┌─ GIVEN INFORMATION

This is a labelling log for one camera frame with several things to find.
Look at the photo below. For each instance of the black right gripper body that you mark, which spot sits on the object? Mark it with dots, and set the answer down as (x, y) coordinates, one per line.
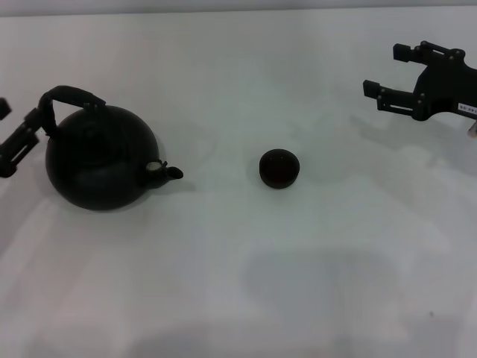
(445, 95)

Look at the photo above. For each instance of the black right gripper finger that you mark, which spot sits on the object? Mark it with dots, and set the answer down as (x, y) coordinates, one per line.
(428, 52)
(393, 97)

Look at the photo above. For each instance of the black round teapot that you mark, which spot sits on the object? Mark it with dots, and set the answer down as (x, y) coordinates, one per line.
(104, 164)

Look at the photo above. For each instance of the small black teacup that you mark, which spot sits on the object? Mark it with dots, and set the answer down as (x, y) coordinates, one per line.
(279, 168)

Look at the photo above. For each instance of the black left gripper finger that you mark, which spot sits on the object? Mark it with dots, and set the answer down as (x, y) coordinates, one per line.
(22, 141)
(4, 109)

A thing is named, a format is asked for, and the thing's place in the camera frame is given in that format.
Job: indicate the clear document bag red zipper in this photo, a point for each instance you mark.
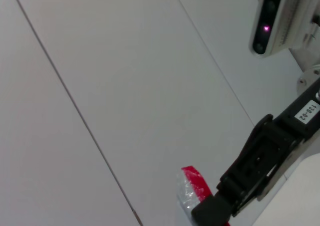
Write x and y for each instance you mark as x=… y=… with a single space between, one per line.
x=197 y=181

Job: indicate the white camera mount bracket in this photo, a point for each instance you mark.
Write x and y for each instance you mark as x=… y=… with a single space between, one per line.
x=310 y=63

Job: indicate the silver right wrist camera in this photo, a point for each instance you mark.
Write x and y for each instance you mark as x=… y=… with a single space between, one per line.
x=280 y=23

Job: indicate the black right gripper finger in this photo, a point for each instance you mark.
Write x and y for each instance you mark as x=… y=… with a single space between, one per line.
x=255 y=161

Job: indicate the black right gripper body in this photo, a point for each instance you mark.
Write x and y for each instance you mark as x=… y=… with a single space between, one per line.
x=307 y=115

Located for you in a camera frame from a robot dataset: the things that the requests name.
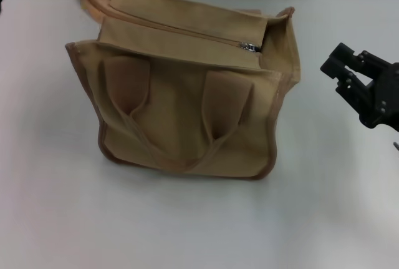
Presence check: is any khaki canvas food bag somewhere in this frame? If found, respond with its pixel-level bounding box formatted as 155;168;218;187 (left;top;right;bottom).
64;0;302;180

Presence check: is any metal zipper pull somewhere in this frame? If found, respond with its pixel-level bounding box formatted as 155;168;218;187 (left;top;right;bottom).
239;40;262;54

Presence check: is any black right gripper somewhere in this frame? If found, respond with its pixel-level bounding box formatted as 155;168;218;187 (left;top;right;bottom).
320;42;399;130

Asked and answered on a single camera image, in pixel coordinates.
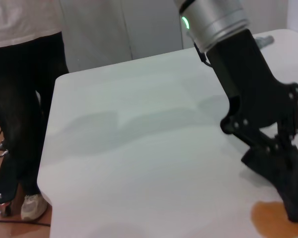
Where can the grey cloth lump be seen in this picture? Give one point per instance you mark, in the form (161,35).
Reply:
(265,41)

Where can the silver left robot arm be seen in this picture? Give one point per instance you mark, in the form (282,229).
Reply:
(211,19)

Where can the white sneaker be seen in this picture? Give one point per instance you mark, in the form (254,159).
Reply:
(33,207)

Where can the orange liquid stain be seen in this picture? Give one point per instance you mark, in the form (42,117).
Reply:
(270,220)

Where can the person in black trousers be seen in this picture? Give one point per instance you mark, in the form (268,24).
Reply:
(22,86)

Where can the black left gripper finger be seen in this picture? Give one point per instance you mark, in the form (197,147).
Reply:
(260,141)
(289,124)

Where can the dark cloth rag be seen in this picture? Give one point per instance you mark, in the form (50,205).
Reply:
(288,181)

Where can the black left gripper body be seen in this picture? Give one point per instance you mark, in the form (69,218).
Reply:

└─

BRIEF:
For each line in the entries that contains the string "things", make a copy.

SOLVED PROBLEM:
This is a labelling log for one camera frame with several things to find.
Located for you in a camera frame from a robot dataset: the things that the requests name.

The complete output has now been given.